Глянул я безнадежно на его текст… Наука! “Если в потомствах наблюдается большое разнообразие или между потомствами наблюдается невыравненность, то пересадки растений повторяются…” Безнадега! На лирические воспоминания, на чувства трудно его подловить… Не ловится! Помню, пытался я взять верную уж тему – как они с
Елизаветой Александровной сблизились в Суйде и были вместе потом сорок лет… Глухо!
“Ну что, – неохотно заговорил. – Помню, как она впервые появилась у нас. Было это в шесть утра перед конторой – на нарядах, где рабочих и технику распределяли…” – “И что?” – “Ну… первое время она нападала на меня… что я их отделу селекции картофеля мало выделяю техники и людей. Ну а я отвечал, что сорта Наволоцкого и Титова находятся на государственных сортоиспытаниях. Поэтому главное внимание – им…” -
“Все? Ну, а потом?” – “Ну а потом… я постепенно понял, что она неплохой специалист”. Все. Так что “на чувства раскручивать его” – бесполезно. Крепок дуб! Жили они при этом нормально. Помню, показал мне однажды свою статью в журнале, всю сплошь, как грядка морковкой, утыканную восклицательными знаками. “Что это?” – удивился я. “Да это
Лиза читала”, – простодушно ответил он. Так что какие-то чувства допускались! Когда Елизавета Александровна погибла (в старости левый глаз ее не видел, и с этой стороны и налетела машина), отец через некоторое время вдруг спросил у меня: “Как ты думаешь, мертвые еще слышат?” – “Не знаю. Может быть. А что?” – “Я тогда у остановки стоял около Лизы… но ничего не сказал”.
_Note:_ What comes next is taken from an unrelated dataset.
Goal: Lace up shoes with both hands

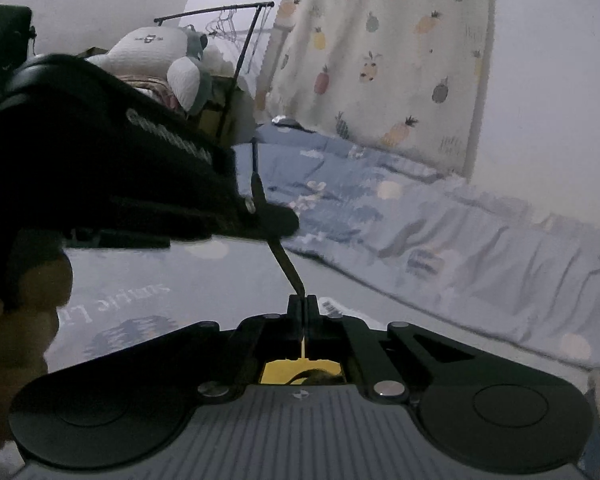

Стучит!.. Нет, отвлечь его может только запах обеда! Разогреваем
“тот еще суп”… Так. Ароматы, кажется, начинают достигать его ноздрей: стук машинки замедлился и прекратился вовсе. Я поднял крышку: отлично! Сейчас подаем. Обернулся – и обомлел. Он, сияя огромным своим “кумполом”, уже тут был, за круглым столом!
– Отец! Из-за тебя меня кондрашка хватит! Ты как оказался здесь? Эти твои “перелеты”… чреваты, если ты не понял еще!
– Я по стульям крался, – пояснил он, – за спинки хватался.
– Понял. Только ты больше так не делай.
Сидел. Сиял.
– Наливай, Нонна, – сдался я.
– Наливай, мамаша, щов – я привел товарищов! – усмехнулся он.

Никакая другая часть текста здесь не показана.